* The problem: Without changing a thing, reproduce the entire listing and leave out its pictures.

---

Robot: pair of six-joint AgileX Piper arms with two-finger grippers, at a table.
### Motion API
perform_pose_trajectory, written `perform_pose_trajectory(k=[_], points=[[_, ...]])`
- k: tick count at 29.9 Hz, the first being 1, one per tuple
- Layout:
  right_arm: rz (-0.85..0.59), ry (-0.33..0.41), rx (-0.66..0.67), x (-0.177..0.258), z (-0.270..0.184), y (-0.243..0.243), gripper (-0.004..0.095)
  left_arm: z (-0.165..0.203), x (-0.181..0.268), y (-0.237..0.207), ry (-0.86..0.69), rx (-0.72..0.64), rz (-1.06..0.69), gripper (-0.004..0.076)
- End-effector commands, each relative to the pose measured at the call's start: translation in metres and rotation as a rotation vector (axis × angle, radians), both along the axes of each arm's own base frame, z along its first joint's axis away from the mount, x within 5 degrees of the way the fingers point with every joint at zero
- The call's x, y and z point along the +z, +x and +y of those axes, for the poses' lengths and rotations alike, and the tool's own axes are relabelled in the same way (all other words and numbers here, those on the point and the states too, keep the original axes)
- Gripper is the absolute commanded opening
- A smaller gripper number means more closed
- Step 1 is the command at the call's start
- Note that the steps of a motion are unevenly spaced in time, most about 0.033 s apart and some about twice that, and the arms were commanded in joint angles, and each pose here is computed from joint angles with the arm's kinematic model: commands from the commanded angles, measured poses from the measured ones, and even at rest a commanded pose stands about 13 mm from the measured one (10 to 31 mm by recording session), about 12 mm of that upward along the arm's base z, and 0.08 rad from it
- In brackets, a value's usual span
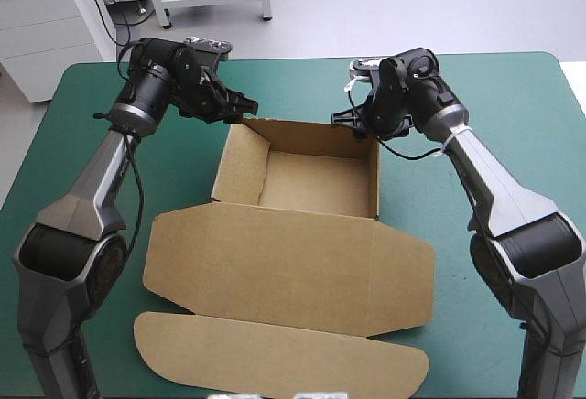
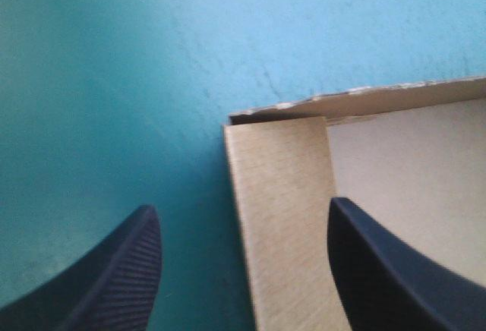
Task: Fold the box
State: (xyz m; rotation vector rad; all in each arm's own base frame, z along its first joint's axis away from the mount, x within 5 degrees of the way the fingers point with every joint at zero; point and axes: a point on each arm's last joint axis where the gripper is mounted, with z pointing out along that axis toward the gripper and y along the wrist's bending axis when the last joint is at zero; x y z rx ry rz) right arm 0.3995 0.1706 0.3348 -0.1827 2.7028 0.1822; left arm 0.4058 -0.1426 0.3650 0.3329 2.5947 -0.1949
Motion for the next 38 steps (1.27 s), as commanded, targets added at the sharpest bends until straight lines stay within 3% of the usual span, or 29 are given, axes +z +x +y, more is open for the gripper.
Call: perform_pose_trajectory(k=[1,4,7,9,20,30,38], points=[[-0.117,0.017,-0.006,0.049,-0.012,-0.020,0.0483,0.018,0.058,-0.033,0.039,0.023,-0.128,0.0426],[-0.142,0.002,-0.011,0.057,-0.017,-0.025,0.0483,0.030,0.082,-0.049,0.079,0.049,-0.205,0.0333],[-0.143,0.004,-0.011,0.061,-0.019,-0.031,0.0483,0.039,0.108,-0.072,0.070,0.057,-0.277,0.0151],[-0.124,0.004,-0.009,0.057,-0.020,-0.035,0.0483,0.045,0.127,-0.092,0.059,0.022,-0.333,-0.0010],[0.041,0.001,0.002,0.014,-0.016,-0.040,0.0483,0.078,0.160,-0.190,0.045,-0.004,-0.440,-0.0008],[0.114,-0.024,0.067,-0.016,-0.008,-0.029,0.0458,0.104,0.096,-0.261,0.117,-0.022,-0.313,-0.0008],[0.173,0.025,0.041,-0.030,-0.001,-0.024,0.0267,0.120,0.036,-0.309,0.109,0.000,-0.268,-0.0008]])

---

* Solution to this exercise:
Robot: pair of six-joint AgileX Piper arms with two-finger grippers, at a table.
### Motion API
perform_pose_trajectory, written `perform_pose_trajectory(k=[_], points=[[_, ...]])`
- k: tick count at 29.9 Hz, the first being 1, one per tuple
- Layout:
  right_arm: rz (-0.85..0.59), ry (-0.33..0.41), rx (-0.66..0.67), x (-0.177..0.258), z (-0.270..0.184), y (-0.243..0.243), gripper (-0.004..0.095)
  left_arm: z (-0.165..0.203), x (-0.181..0.268), y (-0.237..0.207), ry (-0.86..0.69), rx (-0.72..0.64), rz (-1.06..0.69), gripper (-0.004..0.076)
- End-effector commands, each relative to the pose measured at the call's start: translation in metres and rotation as a rotation vector (axis × angle, radians), both along the axes of each arm's own base frame, z along its first joint's axis away from the mount, x within 5 degrees of the way the fingers point with every joint at zero
- The call's x, y and z point along the +z, +x and +y of those axes, for the poses' lengths and rotations alike, and the tool's own axes are relabelled in the same way (all other words and numbers here, those on the point and the states too, keep the original axes)
- Gripper is the absolute commanded opening
- A smaller gripper number means more closed
- Step 1 is the command at the call's start
- Note that the steps of a motion are unevenly spaced in time, most about 0.033 s apart and some about twice that, and the arms were commanded in joint angles, and each pose here is computed from joint angles with the arm's kinematic model: commands from the commanded angles, measured poses from the measured ones, and even at rest a commanded pose stands about 13 mm from the measured one (10 to 31 mm by recording session), about 12 mm of that upward along the arm's base z, and 0.08 rad from it
- In brackets, a value's usual span
Task: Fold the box
State: (xyz m; rotation vector rad; all in each arm's own base frame, z along its first joint's axis away from the mount, x within 5 degrees of the way the fingers point with every joint at zero; point and axes: a point on each arm's last joint axis where the gripper is mounted, with z pointing out along that axis toward the gripper and y along the wrist's bending axis when the last joint is at zero; x y z rx ry rz) right arm 0.3995 0.1706 0.3348 -0.1827 2.7028 0.1822; left arm 0.4058 -0.1426 0.3650 0.3329 2.5947 -0.1949
Motion for the next 38 steps (1.27 s), as commanded, targets added at the sharpest bends until straight lines stay within 3% of the usual span, or 29 are given, axes +z +x +y, more is open for the gripper.
Call: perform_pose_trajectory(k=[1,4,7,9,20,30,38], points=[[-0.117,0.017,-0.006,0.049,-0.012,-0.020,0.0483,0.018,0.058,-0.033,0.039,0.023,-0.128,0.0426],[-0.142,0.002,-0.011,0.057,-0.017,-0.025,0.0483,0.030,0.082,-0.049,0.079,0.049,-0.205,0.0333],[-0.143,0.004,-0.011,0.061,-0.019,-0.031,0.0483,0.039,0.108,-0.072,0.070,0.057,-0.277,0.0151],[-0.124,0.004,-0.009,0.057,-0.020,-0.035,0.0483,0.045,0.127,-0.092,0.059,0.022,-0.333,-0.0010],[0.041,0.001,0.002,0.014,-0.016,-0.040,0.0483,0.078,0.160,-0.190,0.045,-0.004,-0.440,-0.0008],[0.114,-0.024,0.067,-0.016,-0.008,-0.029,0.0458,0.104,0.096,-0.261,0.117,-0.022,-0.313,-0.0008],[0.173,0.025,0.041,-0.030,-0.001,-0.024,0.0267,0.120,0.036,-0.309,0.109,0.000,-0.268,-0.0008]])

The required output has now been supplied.